In general, the curve for the row version is smoother than for the column version. This is because the non-unit stride access pattern in the latter gives rise to more cache line collisions.
Once the matrix no longer fits in the D-cache but still fits in the L2 E-cache, performance degrades, but the performance curves are still similar. This is because all of the matrix can be mapped into the E-cache and D-TLB.
As soon as the matrix no longer fits in the E-cache, performance degrades again, but the curves are no longer identical. The row version outperforms the column version in a rather dramatic way. It is about four to five times faster.
Software Prefetch Effect
Studying the effect of software prefetch is interesting. The previous results shown were obtained with software prefetch disabled (-xprefetch=no compiler option).
With the -xprefetch=yes option, the compiler applies heuristics to decide which prefetch instructions to insert and whether or not to insert them.
On small problems, prefetching data is not meaningful, as the matrix will be in one of the caches anyway. There is not much latency to hide and the additional cost of the prefetch instruction only slows down the program.
A prefetch instruction on data that is not mapped into the D-TLB will be dropped. The poor memory access pattern in the column version generates many D-TLB misses on large matrices. Therefore, there is no practical reason to insert prefetch instructions in the column version.15
This is different for the row version. Thanks to the favorable memory access pattern, this algorithm only generates a modest amount of D-TLB misses compared to the total number of cache references.
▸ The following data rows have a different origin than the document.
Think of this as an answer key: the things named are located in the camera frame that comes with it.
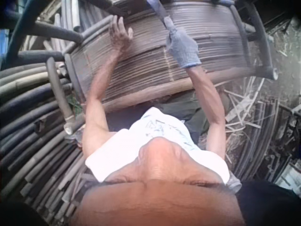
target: gloved hand
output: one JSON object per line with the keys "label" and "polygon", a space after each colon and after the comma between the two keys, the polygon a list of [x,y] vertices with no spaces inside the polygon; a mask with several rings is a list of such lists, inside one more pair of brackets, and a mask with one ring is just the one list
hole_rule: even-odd
{"label": "gloved hand", "polygon": [[198,44],[184,29],[177,29],[171,18],[165,17],[164,22],[169,30],[166,38],[166,49],[178,62],[181,68],[200,65]]}

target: bare hand
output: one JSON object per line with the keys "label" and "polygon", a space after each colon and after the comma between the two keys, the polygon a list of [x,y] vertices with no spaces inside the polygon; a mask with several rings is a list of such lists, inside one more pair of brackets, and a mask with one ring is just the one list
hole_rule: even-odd
{"label": "bare hand", "polygon": [[133,29],[130,27],[126,31],[123,17],[120,17],[119,21],[117,21],[117,16],[114,16],[110,23],[109,31],[113,51],[116,51],[120,58],[130,47],[134,35]]}

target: white t-shirt
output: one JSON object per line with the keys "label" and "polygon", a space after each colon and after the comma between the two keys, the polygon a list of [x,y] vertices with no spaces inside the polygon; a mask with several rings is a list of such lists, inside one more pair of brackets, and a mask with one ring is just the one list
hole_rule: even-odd
{"label": "white t-shirt", "polygon": [[196,146],[186,126],[177,118],[150,108],[130,129],[122,129],[98,148],[86,160],[99,182],[112,172],[131,163],[140,148],[155,137],[164,137],[179,144],[197,163],[216,172],[226,184],[230,178],[226,162],[217,154]]}

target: hand
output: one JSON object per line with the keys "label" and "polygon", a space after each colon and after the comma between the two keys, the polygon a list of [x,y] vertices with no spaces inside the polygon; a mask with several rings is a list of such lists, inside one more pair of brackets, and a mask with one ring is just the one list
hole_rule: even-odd
{"label": "hand", "polygon": [[181,68],[200,65],[198,44],[184,29],[177,29],[171,18],[165,17],[164,22],[169,30],[166,38],[166,49],[178,62]]}
{"label": "hand", "polygon": [[112,49],[117,53],[118,58],[121,58],[130,47],[134,35],[133,29],[130,27],[128,31],[126,31],[123,24],[123,17],[120,17],[117,22],[117,16],[114,16],[110,23],[109,31]]}

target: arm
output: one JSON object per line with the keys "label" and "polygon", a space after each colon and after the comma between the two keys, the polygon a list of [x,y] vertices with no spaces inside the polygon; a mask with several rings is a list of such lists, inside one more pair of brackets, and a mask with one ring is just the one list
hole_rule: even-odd
{"label": "arm", "polygon": [[207,150],[224,159],[226,151],[225,113],[222,101],[210,79],[200,66],[197,43],[177,29],[169,17],[164,19],[169,30],[166,48],[173,55],[181,68],[185,68],[190,76],[198,101],[210,124],[207,135]]}
{"label": "arm", "polygon": [[191,78],[198,101],[210,124],[206,148],[224,159],[226,151],[225,111],[220,96],[201,66],[188,68],[186,72]]}
{"label": "arm", "polygon": [[130,46],[133,30],[129,28],[126,32],[123,18],[117,22],[117,16],[114,16],[110,23],[110,37],[111,54],[93,78],[87,98],[86,127],[83,134],[83,153],[86,158],[115,134],[109,132],[101,100],[109,86],[115,66]]}

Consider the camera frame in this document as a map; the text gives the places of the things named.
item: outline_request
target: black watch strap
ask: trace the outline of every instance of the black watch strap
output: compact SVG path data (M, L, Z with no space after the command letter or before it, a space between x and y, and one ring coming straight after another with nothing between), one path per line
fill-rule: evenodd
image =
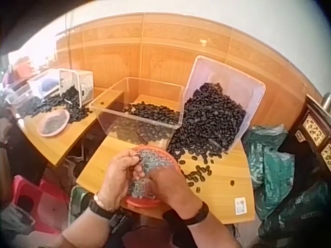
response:
M202 202L202 207L199 209L197 214L188 219L188 220L183 220L187 226L191 226L197 223L202 222L205 218L207 218L207 215L209 214L209 207L208 205L203 201Z
M107 210L101 208L93 198L89 202L88 206L93 213L97 214L100 217L106 218L108 220L110 220L115 214L114 212L110 212L110 211L107 211Z

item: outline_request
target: green sack
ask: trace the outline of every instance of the green sack
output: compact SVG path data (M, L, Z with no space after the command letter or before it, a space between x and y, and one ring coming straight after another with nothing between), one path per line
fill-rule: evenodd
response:
M264 146L259 142L251 142L245 149L250 170L250 177L252 179L254 189L261 186L264 180L263 149Z
M276 127L253 126L245 133L243 144L245 146L247 143L257 141L264 146L278 150L287 134L283 124Z
M254 189L261 186L264 181L264 148L271 147L277 150L284 141L286 135L287 131L284 125L279 125L277 127L254 126L245 133L243 137L243 145Z
M331 204L331 192L327 183L318 181L308 190L289 200L286 207L273 212L259 227L263 239L291 237L295 232L313 225L323 218L324 211Z
M264 184L255 190L255 210L265 220L293 186L294 155L264 148Z

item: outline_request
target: clear plastic container
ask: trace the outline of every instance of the clear plastic container
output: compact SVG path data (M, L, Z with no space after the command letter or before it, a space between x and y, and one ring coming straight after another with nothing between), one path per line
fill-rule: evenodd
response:
M36 95L34 95L34 91L31 89L30 85L25 84L16 91L9 89L9 94L6 97L6 101L14 108L17 108L22 106L24 102L34 96Z
M126 77L94 99L89 107L97 115L105 134L122 141L166 149L174 131L182 125L184 87L137 77ZM176 123L138 117L124 113L129 104L141 103L166 106L177 113ZM156 141L141 143L138 130L166 134Z
M231 66L204 56L198 56L195 59L185 88L184 102L192 97L194 91L206 82L220 83L223 93L241 104L243 109L246 110L246 116L230 147L231 149L249 127L251 119L263 98L265 85Z
M27 83L30 85L33 95L44 98L58 90L59 70L48 69L29 79Z

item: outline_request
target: pile of black beans
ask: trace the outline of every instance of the pile of black beans
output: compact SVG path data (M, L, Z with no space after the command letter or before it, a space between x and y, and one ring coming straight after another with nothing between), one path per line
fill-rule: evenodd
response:
M36 116L39 113L50 112L54 107L64 106L70 113L69 123L80 121L92 113L88 108L79 108L79 94L74 86L71 86L60 96L59 94L40 99L32 97L17 109L22 118L25 116Z
M190 154L201 155L204 164L208 156L221 158L234 142L245 115L240 104L223 94L219 83L204 83L186 102L183 124L167 151L179 160L187 149Z
M123 112L171 125L178 122L179 118L179 112L166 106L145 104L145 102L129 104ZM147 145L151 141L167 139L172 133L171 128L122 117L118 117L113 122L111 131L116 132L118 139L137 145Z

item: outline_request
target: red plastic stool
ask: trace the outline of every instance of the red plastic stool
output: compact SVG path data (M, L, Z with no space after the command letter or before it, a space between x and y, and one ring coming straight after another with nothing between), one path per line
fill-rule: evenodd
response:
M62 200L65 200L66 202L70 201L70 197L68 197L68 195L65 194L65 192L62 189L60 189L57 186L45 181L44 179L41 179L40 184L39 184L39 188L42 191L54 196L57 199L62 199Z
M49 234L59 234L62 224L67 221L67 203L58 194L57 197L43 191L40 187L30 183L25 178L17 175L13 180L13 200L17 205L21 196L28 196L33 201L30 215L35 219L35 230Z
When accessing a large matrix, prefetch should, therefore, help hide the memory latency
FIGURE 10 is a plot of the performance for the row version, with and without software prefetch. The speed-up (performance ratio between the two versions) is given in FIGURE 11.
Comparing the performances shown in FIGURE 9 and FIGURE 10, it is seen that prefetch not only improves performance for large matrices that do not fit in the level 2 E-cache, but also helps for data sets that are E-cache resident. For a memory footprint between 64 kilobytes and 8 megabytes, the row version with prefetch does not degrade in performance (FIGURE 10), whereas the original version without prefetch does (FIGURE 9).
FIGURE 10 Effect of Software Prefetch on the Row Oriented Version.
FIGURE 11 Performance Ratio for the Row Version With and Without Prefetch.
For matrices that fit in the D-cache, prefetch slows down the operation, but the degradation is limited to approximately 20 percent.
For larger matrices, prefetch has a significant effect on performance. The speed-up for E-cache resident matrices is close to 4. For larger matrices, the speed-up is almost a factor of 5.